→ **What the task requires**
Please repeat exactly the lines below from the line with "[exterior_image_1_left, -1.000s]" to the line with "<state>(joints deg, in", including both, and leave out every picture.

→ **Stored items from a collection**
• • • •
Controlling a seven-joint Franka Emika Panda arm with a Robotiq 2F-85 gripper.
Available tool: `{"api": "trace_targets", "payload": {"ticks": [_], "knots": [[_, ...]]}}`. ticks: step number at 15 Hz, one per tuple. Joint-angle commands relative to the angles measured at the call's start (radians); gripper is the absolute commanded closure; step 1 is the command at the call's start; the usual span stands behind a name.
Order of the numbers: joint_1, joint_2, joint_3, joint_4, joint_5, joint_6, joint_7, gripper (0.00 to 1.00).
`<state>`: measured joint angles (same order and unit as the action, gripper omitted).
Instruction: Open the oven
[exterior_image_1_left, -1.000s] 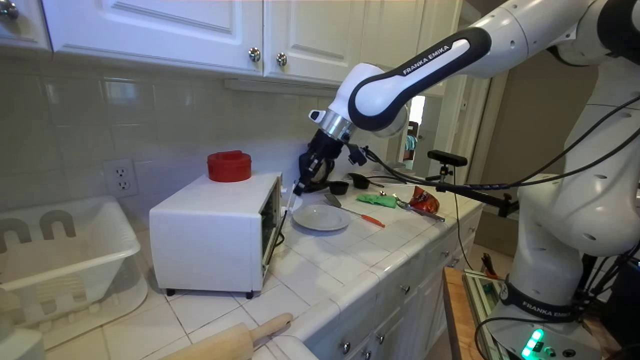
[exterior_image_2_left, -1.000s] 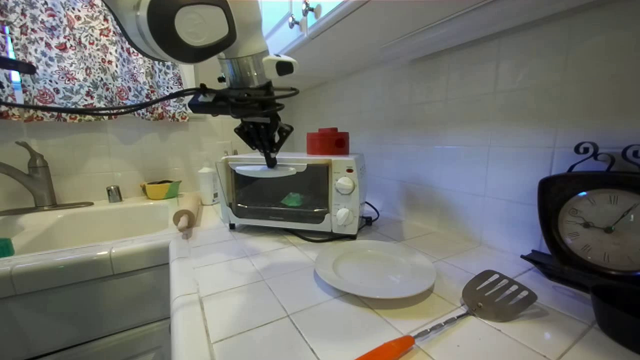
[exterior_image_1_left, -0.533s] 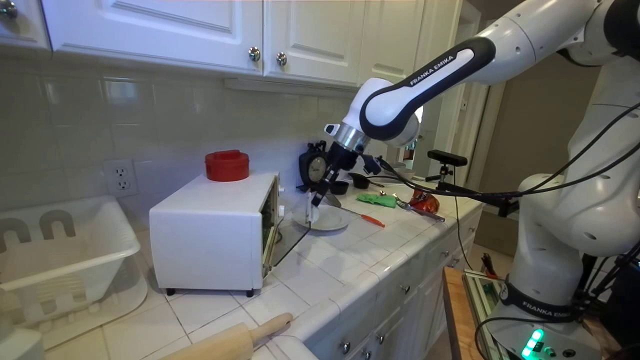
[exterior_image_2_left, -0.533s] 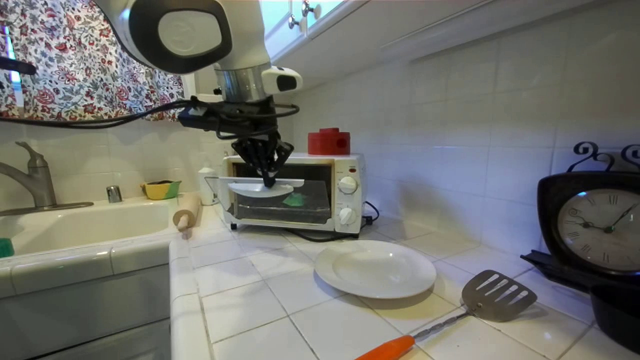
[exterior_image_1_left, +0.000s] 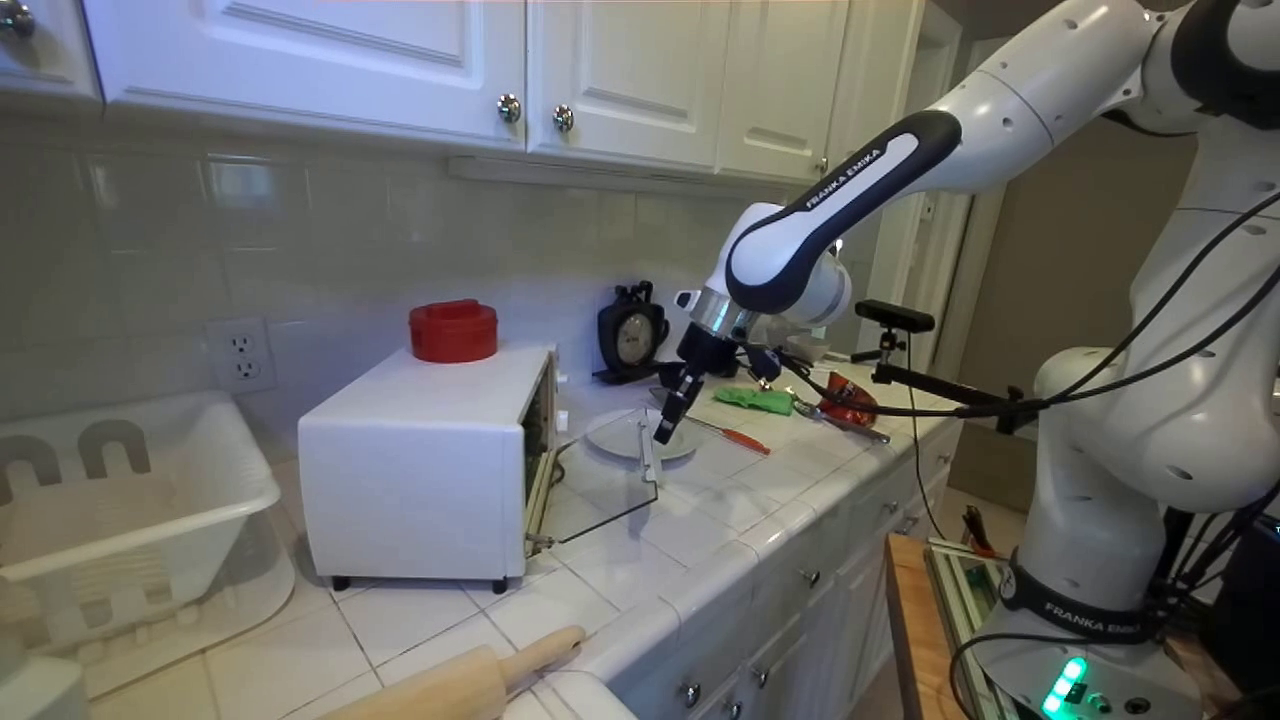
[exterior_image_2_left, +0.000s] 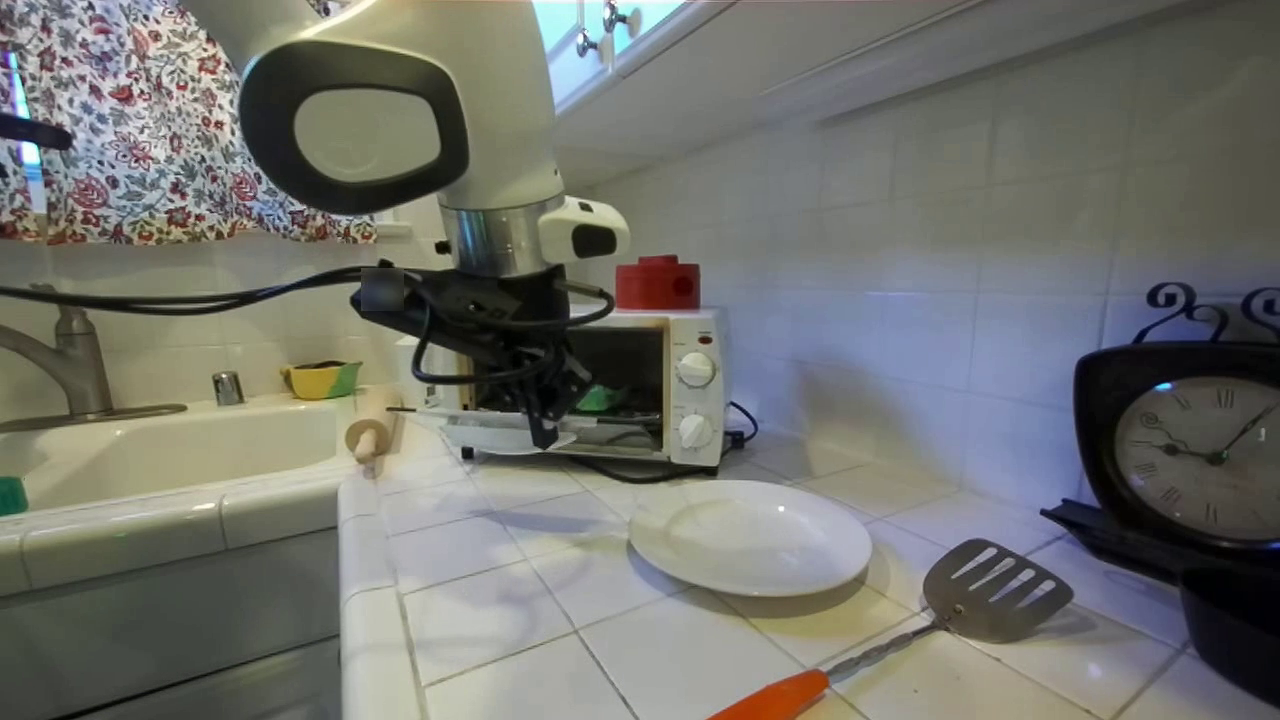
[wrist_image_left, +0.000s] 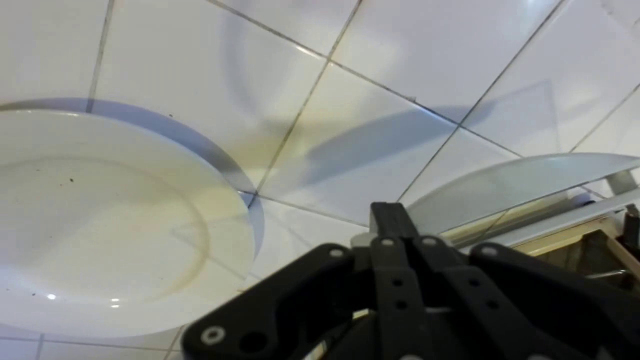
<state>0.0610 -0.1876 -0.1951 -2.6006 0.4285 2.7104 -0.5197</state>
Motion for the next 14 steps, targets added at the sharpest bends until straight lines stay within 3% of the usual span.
{"api": "trace_targets", "payload": {"ticks": [1, 7, 12, 14], "knots": [[0.014, 0.017, -0.015, -0.013, 0.056, 0.034, -0.043, 1.00], [-0.041, -0.018, 0.051, -0.023, -0.138, 0.029, 0.110, 1.00], [-0.145, -0.095, 0.152, -0.016, -0.519, -0.054, 0.400, 1.00], [-0.156, -0.132, 0.176, -0.007, -0.580, -0.110, 0.462, 1.00]]}}
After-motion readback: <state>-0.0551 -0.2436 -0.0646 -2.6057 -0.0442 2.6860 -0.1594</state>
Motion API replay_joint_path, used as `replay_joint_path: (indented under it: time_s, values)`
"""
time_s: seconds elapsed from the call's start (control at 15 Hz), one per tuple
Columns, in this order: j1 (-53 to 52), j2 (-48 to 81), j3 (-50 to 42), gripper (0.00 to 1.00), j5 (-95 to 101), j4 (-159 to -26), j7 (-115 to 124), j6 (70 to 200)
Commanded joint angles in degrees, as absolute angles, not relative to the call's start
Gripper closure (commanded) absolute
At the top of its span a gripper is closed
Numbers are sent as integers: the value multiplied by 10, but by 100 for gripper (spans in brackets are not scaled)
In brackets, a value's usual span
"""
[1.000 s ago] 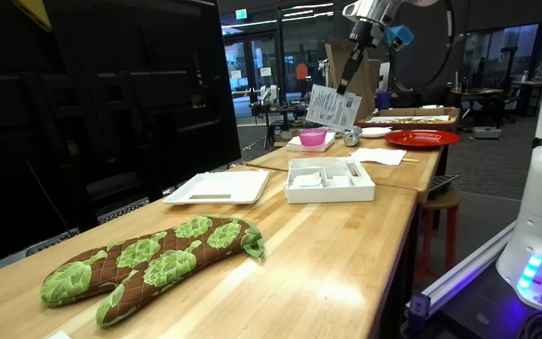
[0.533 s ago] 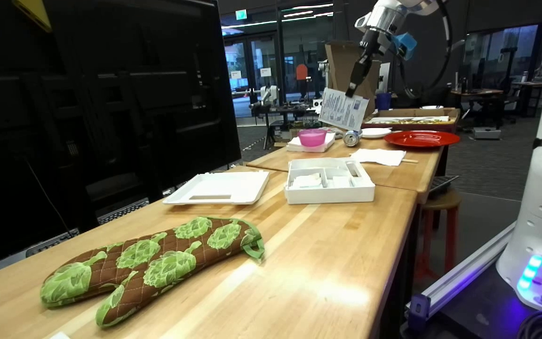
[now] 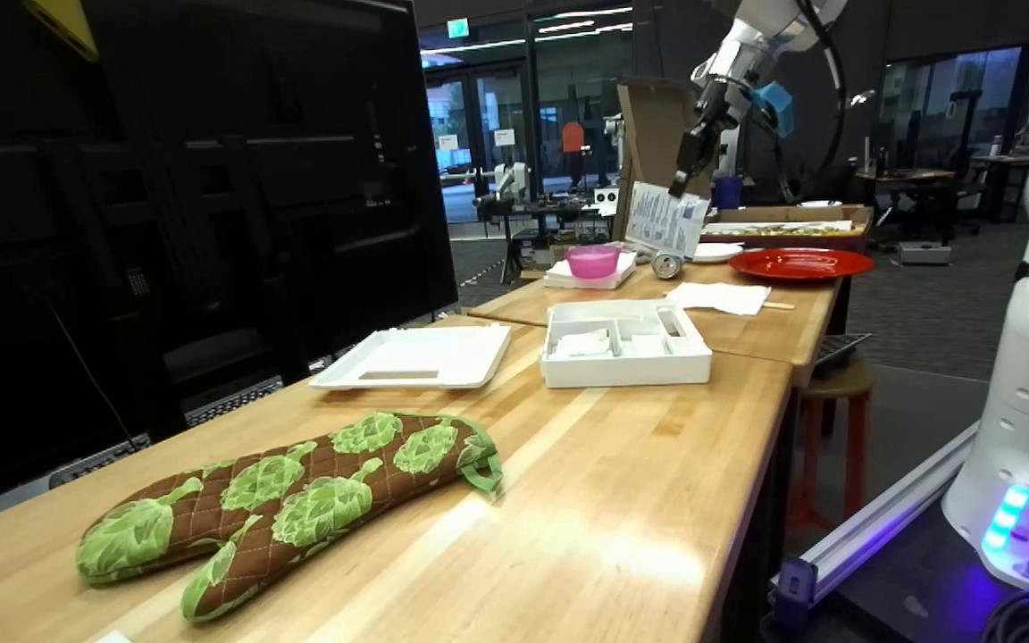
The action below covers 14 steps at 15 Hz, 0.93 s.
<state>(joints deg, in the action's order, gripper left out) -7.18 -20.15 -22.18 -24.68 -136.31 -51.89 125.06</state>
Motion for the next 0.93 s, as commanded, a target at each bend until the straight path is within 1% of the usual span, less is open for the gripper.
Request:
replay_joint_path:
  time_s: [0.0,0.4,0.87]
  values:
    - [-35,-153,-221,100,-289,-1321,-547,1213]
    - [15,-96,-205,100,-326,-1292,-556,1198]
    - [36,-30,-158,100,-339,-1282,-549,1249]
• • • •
→ **Exercise result**
[exterior_image_1_left, -1.000s] 
[exterior_image_2_left, -1.000s] 
[exterior_image_1_left, -0.533s] 
[exterior_image_2_left, -0.533s] 
[exterior_image_1_left, +0.000s] 
[exterior_image_2_left, +0.000s] 
[wrist_image_left, +0.000s] 
<state>0.0610 -0.1876 -0.1951 -2.6006 0.4285 2.7104 -0.5197</state>
Motion for the next 14 steps, targets added at the sharpest bends until straight lines stay within 3% of the usual span.
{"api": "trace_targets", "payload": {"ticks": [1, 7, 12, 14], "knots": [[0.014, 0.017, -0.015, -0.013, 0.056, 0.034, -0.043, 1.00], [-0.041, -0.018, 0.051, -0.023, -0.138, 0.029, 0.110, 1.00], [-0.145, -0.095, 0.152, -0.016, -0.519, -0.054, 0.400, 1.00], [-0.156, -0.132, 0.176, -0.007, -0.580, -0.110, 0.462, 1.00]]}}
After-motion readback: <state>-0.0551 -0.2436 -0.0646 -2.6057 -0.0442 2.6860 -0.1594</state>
Motion API replay_joint_path, used as `replay_joint_path: (indented under it: time_s, values)`
"""
time_s: seconds elapsed from the call's start (control at 15 Hz), one per tuple
Columns, in this order: j1 (-53 to 52), j2 (-48 to 81), j3 (-50 to 42), gripper (0.00 to 1.00), j5 (-95 to 101), j4 (-159 to -26), j7 (-115 to 124), j6 (70 to 200)
Commanded joint angles in degrees, as absolute angles, not relative to the call's start
Gripper closure (commanded) absolute
At the top of its span a gripper is closed
Numbers are sent as integers: the value multiplied by 10, but by 100 for gripper (spans in brackets are not scaled)
In brackets, a value's usual span
"""
[1.000 s ago] 
[0.533 s ago] 
[now] 
The action below covers 14 steps at 15 Hz, 0.93 s.
<state>(joints deg, in the action's order, gripper left out) -7.18 -20.15 -22.18 -24.68 -136.31 -51.89 125.06</state>

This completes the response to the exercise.